◆ **What to work on**: Exact duplicates of all entries are needed.

◆ **Dataset items**:
____________________

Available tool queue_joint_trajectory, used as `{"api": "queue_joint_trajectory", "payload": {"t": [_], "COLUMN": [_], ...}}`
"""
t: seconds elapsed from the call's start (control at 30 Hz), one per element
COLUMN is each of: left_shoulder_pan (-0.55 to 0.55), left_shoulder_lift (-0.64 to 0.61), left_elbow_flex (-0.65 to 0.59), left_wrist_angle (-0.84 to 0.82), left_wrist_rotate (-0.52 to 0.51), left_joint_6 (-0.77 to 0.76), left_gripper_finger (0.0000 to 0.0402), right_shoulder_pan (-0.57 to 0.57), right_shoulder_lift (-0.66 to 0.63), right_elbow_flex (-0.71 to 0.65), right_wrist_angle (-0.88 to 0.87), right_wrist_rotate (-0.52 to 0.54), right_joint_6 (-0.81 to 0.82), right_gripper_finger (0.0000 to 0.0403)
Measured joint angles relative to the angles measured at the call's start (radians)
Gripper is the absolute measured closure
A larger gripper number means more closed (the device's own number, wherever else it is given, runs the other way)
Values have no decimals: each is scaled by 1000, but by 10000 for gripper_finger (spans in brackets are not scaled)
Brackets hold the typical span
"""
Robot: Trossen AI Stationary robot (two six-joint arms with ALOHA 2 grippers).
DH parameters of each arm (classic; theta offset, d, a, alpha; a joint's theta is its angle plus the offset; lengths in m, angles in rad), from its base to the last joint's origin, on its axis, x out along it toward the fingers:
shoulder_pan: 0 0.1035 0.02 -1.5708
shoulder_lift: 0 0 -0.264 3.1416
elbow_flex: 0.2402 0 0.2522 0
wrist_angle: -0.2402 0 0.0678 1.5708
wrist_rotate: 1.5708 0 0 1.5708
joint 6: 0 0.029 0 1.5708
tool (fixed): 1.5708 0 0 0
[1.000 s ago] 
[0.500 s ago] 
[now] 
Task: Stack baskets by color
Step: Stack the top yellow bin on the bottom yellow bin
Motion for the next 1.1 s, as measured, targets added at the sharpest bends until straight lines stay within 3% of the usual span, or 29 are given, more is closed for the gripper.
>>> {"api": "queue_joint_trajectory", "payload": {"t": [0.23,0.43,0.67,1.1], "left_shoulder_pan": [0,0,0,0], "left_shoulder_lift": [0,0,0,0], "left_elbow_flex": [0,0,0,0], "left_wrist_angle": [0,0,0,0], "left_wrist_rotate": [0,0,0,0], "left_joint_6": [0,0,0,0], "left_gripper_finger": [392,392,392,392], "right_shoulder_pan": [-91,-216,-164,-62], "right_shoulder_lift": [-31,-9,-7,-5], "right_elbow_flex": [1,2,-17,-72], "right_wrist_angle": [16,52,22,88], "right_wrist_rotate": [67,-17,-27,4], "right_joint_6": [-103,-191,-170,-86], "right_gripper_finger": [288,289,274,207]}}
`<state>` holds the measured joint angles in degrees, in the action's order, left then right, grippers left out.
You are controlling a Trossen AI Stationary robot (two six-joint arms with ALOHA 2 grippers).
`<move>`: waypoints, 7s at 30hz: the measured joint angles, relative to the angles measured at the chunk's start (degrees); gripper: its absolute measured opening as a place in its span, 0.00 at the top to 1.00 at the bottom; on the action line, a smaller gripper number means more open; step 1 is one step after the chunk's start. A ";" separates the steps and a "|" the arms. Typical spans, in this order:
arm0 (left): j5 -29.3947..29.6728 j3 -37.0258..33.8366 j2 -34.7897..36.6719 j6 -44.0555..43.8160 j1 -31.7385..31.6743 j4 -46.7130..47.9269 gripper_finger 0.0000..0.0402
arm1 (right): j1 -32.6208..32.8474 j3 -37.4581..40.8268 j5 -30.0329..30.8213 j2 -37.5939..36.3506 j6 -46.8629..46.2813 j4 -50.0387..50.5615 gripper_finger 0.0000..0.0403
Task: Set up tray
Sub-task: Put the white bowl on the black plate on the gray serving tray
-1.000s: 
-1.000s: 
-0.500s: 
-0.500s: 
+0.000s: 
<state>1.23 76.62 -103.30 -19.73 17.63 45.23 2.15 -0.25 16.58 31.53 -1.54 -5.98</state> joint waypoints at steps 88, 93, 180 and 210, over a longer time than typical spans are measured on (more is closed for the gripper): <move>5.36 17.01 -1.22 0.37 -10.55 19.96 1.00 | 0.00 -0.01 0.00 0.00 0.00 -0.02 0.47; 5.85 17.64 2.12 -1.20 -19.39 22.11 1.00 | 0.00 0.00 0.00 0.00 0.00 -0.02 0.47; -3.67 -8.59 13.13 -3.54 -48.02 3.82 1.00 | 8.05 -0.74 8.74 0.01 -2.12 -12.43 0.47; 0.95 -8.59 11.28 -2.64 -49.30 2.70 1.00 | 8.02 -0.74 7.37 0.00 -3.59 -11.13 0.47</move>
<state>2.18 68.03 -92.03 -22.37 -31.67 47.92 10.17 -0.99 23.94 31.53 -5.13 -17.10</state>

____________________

◆ **Answer to this task**:
Available tool queue_joint_trajectory, used as `{"api": "queue_joint_trajectory", "payload": {"t": [_], "COLUMN": [_], ...}}`
"""
t: seconds elapsed from the call's start (control at 30 Hz), one per element
COLUMN is each of: left_shoulder_pan (-0.55 to 0.55), left_shoulder_lift (-0.64 to 0.61), left_elbow_flex (-0.65 to 0.59), left_wrist_angle (-0.84 to 0.82), left_wrist_rotate (-0.52 to 0.51), left_joint_6 (-0.77 to 0.76), left_gripper_finger (0.0000 to 0.0402), right_shoulder_pan (-0.57 to 0.57), right_shoulder_lift (-0.66 to 0.63), right_elbow_flex (-0.71 to 0.65), right_wrist_angle (-0.88 to 0.87), right_wrist_rotate (-0.52 to 0.54), right_joint_6 (-0.81 to 0.82), right_gripper_finger (0.0000 to 0.0403)
Measured joint angles relative to the angles measured at the call's start (radians)
Gripper is the absolute measured closure
A larger gripper number means more closed (the device's own number, wherever else it is given, runs the other way)
Values have no decimals: each is scaled by 1000, but by 10000 for gripper_finger (spans in brackets are not scaled)
Brackets hold the typical span
"""
Robot: Trossen AI Stationary robot (two six-joint arms with ALOHA 2 grippers).
DH parameters of each arm (classic; theta offset, d, a, alpha; a joint's theta is its angle plus the offset; lengths in m, angles in rad), from its base to the last joint's origin, on its axis, x out along it toward the fingers:
shoulder_pan: 0 0.1035 0.02 -1.5708
shoulder_lift: 0 0 -0.264 3.1416
elbow_flex: 0.2402 0 0.2522 0
wrist_angle: -0.2402 0 0.0678 1.5708
wrist_rotate: 1.5708 0 0 1.5708
joint 6: 0 0.029 0 1.5708
tool (fixed): 1.5708 0 0 0
[1.000 s ago] 
[0.500 s ago] 
[now] 
Task: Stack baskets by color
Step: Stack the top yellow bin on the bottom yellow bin
Motion for the next 1.1 s, as measured, targets added at the sharpest bends until straight lines stay within 3% of the usual span, or 29 are given, more is closed for the gripper.
>>> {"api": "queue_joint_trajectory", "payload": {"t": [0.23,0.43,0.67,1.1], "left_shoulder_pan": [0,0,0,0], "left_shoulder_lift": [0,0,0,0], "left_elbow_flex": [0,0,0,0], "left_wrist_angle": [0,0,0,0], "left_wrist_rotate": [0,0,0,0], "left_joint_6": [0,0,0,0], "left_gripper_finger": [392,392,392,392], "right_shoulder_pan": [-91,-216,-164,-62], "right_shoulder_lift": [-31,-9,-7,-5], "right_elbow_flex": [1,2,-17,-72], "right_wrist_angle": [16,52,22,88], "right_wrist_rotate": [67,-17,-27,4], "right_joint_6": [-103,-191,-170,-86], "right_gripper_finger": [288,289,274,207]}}
`<state>` holds the measured joint angles in degrees, in the action's order, left then right, grippers left out.
You are controlling a Trossen AI Stationary robot (two six-joint arms with ALOHA 2 grippers).
`<move>`: waypoints, 7s at 30hz: the measured joint angles, relative to the angles measured at the chunk's start (degrees); gripper: its absolute measured opening as a place in its span, 0.00 at the top to 1.00 at the bottom; on the action line, a smaller gripper number means more open; step 1 is one step after the chunk's start. A ";" separates the steps and a "|" the arms. Typical spans, in this order:
arm0 (left): j5 -29.3947..29.6728 j3 -37.0258..33.8366 j2 -34.7897..36.6719 j6 -44.0555..43.8160 j1 -31.7385..31.6743 j4 -46.7130..47.9269 gripper_finger 0.0000..0.0402
arm1 (right): j1 -32.6208..32.8474 j3 -37.4581..40.8268 j5 -30.0329..30.8213 j2 -37.5939..36.3506 j6 -46.8629..46.2813 j4 -50.0387..50.5615 gripper_finger 0.0000..0.0403
Task: Set up tray
Sub-task: Put the white bowl on the black plate on the gray serving tray
-1.000s: 
-1.000s: 
-0.500s: 
-0.500s: 
+0.000s: 
<state>1.23 76.62 -103.30 -19.73 17.63 45.23 2.15 -0.25 16.58 31.53 -1.54 -5.98</state> joint waypoints at steps 88, 93, 180 and 210, over a longer time than typical spans are measured on (more is closed for the gripper): <move>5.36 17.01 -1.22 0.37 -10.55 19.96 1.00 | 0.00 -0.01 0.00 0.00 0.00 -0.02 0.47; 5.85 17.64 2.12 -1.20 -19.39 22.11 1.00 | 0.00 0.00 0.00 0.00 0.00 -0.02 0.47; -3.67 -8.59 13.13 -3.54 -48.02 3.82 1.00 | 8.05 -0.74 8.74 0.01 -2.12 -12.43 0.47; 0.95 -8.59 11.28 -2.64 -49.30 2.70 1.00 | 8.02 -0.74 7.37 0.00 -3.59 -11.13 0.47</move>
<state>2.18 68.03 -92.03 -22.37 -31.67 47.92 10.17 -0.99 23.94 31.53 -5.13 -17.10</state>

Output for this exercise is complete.